__EXERCISE OBJECTIVE__
In the entries that follow, the first line to write out is the one containing "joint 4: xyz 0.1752", and the last is the one containing "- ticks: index". Reproduce that stretch exactly, with nothing before or after it.

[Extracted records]
'''

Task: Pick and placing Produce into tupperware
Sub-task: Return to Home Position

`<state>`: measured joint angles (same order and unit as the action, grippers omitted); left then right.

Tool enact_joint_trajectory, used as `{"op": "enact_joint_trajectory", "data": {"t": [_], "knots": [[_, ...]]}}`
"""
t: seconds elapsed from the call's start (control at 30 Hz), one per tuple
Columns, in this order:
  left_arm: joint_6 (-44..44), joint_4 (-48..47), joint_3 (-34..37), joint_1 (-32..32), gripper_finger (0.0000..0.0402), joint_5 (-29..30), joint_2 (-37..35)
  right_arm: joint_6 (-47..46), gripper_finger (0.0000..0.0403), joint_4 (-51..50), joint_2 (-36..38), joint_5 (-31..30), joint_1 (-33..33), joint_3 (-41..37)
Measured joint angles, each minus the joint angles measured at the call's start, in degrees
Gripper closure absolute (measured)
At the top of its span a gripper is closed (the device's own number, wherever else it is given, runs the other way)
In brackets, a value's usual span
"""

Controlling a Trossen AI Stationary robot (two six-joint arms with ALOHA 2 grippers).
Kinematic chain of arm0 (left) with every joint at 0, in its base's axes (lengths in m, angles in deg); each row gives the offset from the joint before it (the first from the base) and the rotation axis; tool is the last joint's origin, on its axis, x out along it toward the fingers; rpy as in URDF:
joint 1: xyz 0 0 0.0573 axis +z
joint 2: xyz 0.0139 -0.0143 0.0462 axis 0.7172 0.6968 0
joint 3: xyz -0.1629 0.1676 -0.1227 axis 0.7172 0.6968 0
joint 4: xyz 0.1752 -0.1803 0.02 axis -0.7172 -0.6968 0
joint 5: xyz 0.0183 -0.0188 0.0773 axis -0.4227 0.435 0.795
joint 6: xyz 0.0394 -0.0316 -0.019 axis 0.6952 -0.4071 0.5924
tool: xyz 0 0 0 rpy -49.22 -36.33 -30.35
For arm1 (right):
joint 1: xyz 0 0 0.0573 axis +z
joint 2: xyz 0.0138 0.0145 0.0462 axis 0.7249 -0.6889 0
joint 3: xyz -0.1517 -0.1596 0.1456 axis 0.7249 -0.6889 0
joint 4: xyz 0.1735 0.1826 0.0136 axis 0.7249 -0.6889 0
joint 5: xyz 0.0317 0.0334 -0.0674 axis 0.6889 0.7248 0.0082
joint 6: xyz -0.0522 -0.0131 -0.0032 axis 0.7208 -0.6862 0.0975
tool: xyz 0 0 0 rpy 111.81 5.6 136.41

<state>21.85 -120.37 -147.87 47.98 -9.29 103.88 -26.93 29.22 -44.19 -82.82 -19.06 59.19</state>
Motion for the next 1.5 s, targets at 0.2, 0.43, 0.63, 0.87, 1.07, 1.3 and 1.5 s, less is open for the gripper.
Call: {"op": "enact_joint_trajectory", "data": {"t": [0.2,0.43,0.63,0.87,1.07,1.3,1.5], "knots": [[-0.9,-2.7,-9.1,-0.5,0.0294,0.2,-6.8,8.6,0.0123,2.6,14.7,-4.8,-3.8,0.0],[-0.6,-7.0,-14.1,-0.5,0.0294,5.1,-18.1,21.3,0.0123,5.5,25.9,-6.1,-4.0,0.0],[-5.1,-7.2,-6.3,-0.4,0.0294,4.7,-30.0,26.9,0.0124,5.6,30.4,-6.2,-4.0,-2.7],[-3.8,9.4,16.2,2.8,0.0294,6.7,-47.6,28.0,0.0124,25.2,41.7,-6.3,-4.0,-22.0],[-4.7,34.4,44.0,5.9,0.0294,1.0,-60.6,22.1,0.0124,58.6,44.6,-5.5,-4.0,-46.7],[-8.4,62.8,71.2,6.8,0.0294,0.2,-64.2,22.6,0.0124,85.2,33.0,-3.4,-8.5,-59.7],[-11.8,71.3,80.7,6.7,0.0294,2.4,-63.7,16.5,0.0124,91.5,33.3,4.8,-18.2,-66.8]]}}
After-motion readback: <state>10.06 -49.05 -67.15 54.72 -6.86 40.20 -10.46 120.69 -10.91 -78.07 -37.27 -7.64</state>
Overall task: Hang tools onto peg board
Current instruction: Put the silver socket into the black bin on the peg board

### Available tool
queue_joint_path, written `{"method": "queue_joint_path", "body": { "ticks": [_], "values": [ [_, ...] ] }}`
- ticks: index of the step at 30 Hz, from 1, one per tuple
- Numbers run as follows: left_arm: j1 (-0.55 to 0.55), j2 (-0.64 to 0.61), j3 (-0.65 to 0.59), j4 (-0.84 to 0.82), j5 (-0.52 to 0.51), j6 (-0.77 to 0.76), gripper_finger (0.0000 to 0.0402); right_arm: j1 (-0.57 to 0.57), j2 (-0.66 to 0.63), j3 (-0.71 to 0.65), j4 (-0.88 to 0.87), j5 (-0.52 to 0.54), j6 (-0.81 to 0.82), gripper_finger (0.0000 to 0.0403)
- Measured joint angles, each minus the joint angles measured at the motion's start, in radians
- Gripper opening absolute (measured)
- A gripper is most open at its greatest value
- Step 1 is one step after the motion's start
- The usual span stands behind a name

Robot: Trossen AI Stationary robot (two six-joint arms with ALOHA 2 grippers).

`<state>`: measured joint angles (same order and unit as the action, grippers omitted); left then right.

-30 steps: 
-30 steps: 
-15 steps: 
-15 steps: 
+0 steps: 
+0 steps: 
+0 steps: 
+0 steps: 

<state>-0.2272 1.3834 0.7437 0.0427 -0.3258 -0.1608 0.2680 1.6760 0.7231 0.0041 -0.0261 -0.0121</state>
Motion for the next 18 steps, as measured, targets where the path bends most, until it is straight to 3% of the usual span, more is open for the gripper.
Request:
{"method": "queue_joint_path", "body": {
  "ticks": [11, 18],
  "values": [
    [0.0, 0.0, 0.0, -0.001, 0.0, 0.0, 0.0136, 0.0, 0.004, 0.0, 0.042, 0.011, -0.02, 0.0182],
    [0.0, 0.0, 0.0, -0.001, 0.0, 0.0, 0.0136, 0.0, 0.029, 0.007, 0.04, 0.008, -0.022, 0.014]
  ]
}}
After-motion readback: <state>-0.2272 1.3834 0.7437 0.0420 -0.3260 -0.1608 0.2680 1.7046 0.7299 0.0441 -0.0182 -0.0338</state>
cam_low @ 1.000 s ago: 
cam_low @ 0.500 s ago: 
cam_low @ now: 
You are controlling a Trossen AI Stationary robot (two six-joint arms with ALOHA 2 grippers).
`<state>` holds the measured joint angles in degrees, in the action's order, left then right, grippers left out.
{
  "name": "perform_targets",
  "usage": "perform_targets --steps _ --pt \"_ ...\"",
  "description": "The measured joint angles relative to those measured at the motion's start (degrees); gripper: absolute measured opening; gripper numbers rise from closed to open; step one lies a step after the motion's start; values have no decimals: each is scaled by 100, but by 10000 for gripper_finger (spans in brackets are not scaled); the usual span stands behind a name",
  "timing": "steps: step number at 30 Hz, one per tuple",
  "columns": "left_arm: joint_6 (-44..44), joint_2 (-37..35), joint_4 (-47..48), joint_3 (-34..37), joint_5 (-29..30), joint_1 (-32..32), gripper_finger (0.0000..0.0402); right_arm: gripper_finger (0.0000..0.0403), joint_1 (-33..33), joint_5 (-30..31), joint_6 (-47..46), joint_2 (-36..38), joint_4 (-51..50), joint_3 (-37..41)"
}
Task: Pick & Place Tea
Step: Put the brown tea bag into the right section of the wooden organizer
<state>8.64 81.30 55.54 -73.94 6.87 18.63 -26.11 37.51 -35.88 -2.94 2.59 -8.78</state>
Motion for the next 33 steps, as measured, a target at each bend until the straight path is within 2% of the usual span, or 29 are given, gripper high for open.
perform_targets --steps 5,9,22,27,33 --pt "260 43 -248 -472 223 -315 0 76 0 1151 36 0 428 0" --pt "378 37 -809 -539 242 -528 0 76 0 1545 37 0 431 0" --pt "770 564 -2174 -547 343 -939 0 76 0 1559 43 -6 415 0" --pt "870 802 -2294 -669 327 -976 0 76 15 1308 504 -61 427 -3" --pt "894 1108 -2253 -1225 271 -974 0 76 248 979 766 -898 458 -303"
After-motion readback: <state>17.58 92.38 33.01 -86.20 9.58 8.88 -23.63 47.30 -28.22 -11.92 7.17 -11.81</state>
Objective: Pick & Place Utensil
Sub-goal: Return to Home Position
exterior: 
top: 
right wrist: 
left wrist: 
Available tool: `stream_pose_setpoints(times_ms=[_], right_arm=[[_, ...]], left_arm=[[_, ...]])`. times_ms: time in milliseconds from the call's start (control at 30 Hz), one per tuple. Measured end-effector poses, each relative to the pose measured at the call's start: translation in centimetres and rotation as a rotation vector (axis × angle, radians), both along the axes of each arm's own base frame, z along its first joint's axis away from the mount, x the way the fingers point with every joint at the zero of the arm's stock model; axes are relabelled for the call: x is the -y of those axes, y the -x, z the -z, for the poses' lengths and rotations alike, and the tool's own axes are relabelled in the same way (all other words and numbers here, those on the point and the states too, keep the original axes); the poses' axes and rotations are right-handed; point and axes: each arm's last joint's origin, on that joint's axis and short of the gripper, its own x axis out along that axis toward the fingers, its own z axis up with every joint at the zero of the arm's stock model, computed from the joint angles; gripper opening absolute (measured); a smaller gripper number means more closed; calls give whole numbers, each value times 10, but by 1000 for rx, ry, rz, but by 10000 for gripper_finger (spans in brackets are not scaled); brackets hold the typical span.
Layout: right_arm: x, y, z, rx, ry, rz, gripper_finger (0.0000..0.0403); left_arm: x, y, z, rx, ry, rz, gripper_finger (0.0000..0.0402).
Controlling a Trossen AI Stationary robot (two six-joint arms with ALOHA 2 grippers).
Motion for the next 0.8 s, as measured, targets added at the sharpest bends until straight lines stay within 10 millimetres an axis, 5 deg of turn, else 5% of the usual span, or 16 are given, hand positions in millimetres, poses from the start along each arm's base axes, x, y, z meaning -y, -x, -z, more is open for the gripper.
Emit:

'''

__ANSWER FOR THIS EXERCISE__
joint 4: xyz 0.1752 -0.1803 0.02 axis -0.7172 -0.6968 0
joint 5: xyz 0.0183 -0.0188 0.0773 axis -0.4227 0.435 0.795
joint 6: xyz 0.0394 -0.0316 -0.019 axis 0.6952 -0.4071 0.5924
tool: xyz 0 0 0 rpy -49.22 -36.33 -30.35
For arm1 (right):
joint 1: xyz 0 0 0.0573 axis +z
joint 2: xyz 0.0138 0.0145 0.0462 axis 0.7249 -0.6889 0
joint 3: xyz -0.1517 -0.1596 0.1456 axis 0.7249 -0.6889 0
joint 4: xyz 0.1735 0.1826 0.0136 axis 0.7249 -0.6889 0
joint 5: xyz 0.0317 0.0334 -0.0674 axis 0.6889 0.7248 0.0082
joint 6: xyz -0.0522 -0.0131 -0.0032 axis 0.7208 -0.6862 0.0975
tool: xyz 0 0 0 rpy 111.81 5.6 136.41

<state>21.85 -120.37 -147.87 47.98 -9.29 103.88 -26.93 29.22 -44.19 -82.82 -19.06 59.19</state>
Motion for the next 1.5 s, targets at 0.2, 0.43, 0.63, 0.87, 1.07, 1.3 and 1.5 s, less is open for the gripper.
Call: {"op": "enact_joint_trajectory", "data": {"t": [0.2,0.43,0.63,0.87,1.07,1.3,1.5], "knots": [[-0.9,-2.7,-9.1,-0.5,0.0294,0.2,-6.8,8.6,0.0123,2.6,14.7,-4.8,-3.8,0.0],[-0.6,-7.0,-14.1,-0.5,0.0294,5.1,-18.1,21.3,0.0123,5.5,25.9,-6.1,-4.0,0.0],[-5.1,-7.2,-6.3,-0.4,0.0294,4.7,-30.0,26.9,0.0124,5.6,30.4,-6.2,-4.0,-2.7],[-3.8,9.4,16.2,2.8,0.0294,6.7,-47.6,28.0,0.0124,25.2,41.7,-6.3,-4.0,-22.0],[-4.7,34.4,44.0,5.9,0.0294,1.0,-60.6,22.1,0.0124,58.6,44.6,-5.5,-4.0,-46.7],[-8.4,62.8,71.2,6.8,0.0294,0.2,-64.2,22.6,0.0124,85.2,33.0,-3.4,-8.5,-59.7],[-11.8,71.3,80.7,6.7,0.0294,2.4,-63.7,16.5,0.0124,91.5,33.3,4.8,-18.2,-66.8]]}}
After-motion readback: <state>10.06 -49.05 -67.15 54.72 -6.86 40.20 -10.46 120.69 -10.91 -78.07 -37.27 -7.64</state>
Overall task: Hang tools onto peg board
Current instruction: Put the silver socket into the black bin on the peg board

### Available tool
queue_joint_path, written `{"method": "queue_joint_path", "body": { "ticks": [_], "values": [ [_, ...] ] }}`
- ticks: index of the step at 30 Hz, from 1, one per tuple

No additional response is needed to complete this exercise.